The government enacted a ban on building shrimp farms in or near mangroves in 1985.
However, development of shrimp farms and conversion of land to pasturage in adjacent areas has affected the mangroves in the Cojimíes sub-region.
Sedimentation in the rivers due to over-grazing on higher lands is an issue in the Chone sub-region.
Other impacts come from urbanization, highway and port construction, drainage works and waste.

The mangroves of the Cojimíes sub-region are seriously fragmented.
As of 1999 an area of 1162 ha of the original mangroves had been lost, while shrimp farms now covered 668 ha.
However, in the Chone subregion the mangroves had expanded by 903 ha and the shrimp farms had been reduced in size by 285 ha.
This may be caused in part by the increase of sedimentation associated with the shrimp farms, creating more shallow water to be colonized by mangroves.
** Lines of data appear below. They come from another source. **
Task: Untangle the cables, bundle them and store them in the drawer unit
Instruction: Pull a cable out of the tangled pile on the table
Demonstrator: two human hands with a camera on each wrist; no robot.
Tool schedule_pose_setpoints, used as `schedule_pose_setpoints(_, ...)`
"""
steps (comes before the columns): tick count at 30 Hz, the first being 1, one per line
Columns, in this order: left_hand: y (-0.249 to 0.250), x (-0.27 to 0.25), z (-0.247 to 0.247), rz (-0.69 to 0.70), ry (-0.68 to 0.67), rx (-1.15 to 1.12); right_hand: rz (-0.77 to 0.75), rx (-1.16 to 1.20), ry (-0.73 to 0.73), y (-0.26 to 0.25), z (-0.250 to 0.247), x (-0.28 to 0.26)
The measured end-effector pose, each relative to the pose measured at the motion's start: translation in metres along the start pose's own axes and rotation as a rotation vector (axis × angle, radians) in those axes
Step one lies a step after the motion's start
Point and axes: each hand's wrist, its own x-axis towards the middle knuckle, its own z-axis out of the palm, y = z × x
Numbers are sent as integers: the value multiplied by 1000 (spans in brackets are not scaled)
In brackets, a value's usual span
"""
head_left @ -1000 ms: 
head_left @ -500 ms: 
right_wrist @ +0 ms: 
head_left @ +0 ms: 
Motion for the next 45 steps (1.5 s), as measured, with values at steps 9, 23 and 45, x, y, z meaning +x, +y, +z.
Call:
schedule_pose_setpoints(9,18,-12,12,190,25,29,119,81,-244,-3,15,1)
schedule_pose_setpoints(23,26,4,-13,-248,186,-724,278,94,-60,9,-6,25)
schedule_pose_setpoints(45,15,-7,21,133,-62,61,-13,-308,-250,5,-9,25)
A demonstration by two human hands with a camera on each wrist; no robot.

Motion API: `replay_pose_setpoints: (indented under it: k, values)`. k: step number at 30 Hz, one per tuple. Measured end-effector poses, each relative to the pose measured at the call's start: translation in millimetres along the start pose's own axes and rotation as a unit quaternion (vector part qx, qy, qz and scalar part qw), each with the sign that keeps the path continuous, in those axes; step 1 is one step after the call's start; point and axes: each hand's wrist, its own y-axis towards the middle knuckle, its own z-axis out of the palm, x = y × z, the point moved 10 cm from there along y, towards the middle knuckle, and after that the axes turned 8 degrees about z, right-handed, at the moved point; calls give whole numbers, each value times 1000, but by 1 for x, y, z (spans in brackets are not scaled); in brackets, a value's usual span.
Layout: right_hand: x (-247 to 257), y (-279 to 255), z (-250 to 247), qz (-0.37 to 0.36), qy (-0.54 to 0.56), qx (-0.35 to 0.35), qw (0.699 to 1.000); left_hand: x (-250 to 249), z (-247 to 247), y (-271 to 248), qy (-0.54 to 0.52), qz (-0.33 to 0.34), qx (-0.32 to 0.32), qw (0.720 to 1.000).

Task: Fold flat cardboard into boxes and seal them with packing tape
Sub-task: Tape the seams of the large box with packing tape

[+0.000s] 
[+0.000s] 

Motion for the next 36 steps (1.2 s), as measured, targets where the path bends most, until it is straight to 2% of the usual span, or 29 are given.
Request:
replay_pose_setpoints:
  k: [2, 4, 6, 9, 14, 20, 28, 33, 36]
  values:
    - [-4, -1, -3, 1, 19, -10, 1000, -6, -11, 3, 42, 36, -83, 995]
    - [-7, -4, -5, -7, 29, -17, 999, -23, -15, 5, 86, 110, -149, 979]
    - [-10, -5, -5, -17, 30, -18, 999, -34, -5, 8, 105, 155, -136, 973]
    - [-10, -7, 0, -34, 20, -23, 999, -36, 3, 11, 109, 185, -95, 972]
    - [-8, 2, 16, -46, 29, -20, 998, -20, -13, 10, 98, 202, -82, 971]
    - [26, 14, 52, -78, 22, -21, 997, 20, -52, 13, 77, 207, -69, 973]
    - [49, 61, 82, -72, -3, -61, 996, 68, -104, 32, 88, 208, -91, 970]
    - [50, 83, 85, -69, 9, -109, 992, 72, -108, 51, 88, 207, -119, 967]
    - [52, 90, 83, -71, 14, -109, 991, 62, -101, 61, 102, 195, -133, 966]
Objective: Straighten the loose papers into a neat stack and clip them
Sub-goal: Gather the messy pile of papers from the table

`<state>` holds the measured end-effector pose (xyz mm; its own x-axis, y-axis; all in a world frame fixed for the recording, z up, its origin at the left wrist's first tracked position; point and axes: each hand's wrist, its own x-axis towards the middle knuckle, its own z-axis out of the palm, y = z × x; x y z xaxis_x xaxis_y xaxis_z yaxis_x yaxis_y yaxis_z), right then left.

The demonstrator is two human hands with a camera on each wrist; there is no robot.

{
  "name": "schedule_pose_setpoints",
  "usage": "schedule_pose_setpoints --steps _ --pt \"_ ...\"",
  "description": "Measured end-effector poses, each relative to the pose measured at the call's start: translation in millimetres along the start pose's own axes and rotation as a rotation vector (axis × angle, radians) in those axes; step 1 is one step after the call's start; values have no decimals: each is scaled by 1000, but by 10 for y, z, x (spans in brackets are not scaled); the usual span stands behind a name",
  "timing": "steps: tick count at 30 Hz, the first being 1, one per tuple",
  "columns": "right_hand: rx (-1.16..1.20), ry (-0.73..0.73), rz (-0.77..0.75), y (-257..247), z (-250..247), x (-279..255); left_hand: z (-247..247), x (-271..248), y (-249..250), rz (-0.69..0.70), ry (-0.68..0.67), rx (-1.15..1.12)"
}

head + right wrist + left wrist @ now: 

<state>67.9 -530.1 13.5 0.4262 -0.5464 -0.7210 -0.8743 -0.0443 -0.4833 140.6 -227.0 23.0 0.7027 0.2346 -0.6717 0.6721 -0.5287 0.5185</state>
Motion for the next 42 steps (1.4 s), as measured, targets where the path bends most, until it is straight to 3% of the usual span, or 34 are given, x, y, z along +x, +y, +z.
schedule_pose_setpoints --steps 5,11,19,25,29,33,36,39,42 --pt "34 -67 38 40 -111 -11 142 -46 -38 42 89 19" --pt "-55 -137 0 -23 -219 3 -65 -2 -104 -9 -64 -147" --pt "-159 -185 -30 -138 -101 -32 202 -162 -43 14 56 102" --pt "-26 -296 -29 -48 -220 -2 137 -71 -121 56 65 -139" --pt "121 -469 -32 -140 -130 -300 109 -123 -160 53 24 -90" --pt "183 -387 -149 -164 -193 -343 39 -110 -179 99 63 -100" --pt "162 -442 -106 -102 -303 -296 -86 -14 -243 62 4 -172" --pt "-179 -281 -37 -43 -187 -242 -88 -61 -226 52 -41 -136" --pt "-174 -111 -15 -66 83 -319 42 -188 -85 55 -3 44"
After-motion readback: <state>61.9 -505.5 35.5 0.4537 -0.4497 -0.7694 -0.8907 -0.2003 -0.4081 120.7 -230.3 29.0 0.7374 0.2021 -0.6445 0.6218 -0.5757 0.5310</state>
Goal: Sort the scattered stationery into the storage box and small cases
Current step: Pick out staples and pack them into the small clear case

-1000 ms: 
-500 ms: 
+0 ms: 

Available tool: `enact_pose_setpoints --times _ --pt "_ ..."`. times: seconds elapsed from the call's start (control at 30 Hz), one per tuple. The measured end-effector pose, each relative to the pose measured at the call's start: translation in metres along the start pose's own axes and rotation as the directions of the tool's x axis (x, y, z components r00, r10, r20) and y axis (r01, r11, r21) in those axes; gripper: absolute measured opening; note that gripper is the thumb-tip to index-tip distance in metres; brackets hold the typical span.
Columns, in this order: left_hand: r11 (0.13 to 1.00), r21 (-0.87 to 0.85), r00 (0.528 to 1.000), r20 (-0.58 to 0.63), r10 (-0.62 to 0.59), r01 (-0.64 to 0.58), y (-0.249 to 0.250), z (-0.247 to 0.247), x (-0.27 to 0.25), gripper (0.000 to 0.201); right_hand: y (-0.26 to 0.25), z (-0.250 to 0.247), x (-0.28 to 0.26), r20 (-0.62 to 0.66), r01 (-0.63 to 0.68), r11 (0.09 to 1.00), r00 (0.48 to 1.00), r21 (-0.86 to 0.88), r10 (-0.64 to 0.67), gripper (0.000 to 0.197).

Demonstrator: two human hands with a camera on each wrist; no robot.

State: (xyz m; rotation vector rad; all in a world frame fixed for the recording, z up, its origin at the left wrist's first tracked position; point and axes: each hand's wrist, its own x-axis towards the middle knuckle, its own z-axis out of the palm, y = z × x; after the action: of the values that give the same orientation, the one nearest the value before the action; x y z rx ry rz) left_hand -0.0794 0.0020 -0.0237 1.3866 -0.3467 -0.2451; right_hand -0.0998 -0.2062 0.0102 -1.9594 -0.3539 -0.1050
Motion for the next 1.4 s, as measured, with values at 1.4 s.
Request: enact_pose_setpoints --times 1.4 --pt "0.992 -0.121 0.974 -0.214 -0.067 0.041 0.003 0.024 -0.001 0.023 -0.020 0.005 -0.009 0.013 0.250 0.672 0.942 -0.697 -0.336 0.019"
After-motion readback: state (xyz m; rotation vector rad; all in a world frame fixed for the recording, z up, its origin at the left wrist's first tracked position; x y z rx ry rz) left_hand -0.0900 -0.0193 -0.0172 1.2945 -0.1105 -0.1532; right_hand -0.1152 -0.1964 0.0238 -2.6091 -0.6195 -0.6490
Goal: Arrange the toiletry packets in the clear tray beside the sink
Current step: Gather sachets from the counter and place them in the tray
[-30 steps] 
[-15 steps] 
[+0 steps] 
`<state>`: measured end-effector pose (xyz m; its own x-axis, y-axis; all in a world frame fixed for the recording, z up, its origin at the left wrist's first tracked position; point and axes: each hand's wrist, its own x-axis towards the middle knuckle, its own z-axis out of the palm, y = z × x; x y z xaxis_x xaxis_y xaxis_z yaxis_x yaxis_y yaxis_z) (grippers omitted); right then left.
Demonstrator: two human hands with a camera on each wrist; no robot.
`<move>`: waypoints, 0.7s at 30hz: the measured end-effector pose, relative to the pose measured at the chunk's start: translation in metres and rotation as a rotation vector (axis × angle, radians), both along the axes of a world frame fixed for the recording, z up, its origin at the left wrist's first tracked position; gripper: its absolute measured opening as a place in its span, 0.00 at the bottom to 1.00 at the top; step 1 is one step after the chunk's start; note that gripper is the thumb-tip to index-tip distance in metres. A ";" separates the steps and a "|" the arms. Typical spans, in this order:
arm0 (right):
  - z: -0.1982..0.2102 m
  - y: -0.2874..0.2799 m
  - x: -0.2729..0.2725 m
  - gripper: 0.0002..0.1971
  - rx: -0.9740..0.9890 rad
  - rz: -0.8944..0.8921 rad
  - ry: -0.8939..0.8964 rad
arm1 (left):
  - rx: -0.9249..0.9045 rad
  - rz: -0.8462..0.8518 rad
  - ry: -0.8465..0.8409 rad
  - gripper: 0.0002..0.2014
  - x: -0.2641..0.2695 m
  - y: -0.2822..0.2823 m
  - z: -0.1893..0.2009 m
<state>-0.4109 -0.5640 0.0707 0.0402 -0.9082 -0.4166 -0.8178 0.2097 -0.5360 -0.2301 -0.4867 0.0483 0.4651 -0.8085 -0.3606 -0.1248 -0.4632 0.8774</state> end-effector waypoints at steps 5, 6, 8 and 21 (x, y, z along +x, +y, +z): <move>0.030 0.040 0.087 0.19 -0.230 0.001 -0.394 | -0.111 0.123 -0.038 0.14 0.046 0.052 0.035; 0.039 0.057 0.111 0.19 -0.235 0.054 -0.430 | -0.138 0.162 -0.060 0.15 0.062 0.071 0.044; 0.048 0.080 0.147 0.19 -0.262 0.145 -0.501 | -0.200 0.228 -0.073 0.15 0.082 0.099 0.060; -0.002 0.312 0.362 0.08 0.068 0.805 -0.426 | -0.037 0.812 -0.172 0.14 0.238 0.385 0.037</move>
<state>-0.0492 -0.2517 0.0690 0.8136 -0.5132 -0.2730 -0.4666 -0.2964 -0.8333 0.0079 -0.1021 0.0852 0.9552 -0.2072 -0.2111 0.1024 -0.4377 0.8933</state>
Although the National System of Protected Areas in 1989 declared the Manabí mangroves a priority, they are not covered by any protected area.
Some NGOs are working on research and improved environmental management.
The Congal Biomarine Station is a 210 ha reserve operated by a private non-profit organization beside the Muisne River estuary that protects the mangrove wetlands.
The mangroves had been heavily affected by aquaculture and over-extraction of natural resources.
Many people depended on shrimp farms, and lost their livings when an exotic viral disease destroyed the shrimps.
The station attempts to develop community-based sustainable use of the reserve's resource.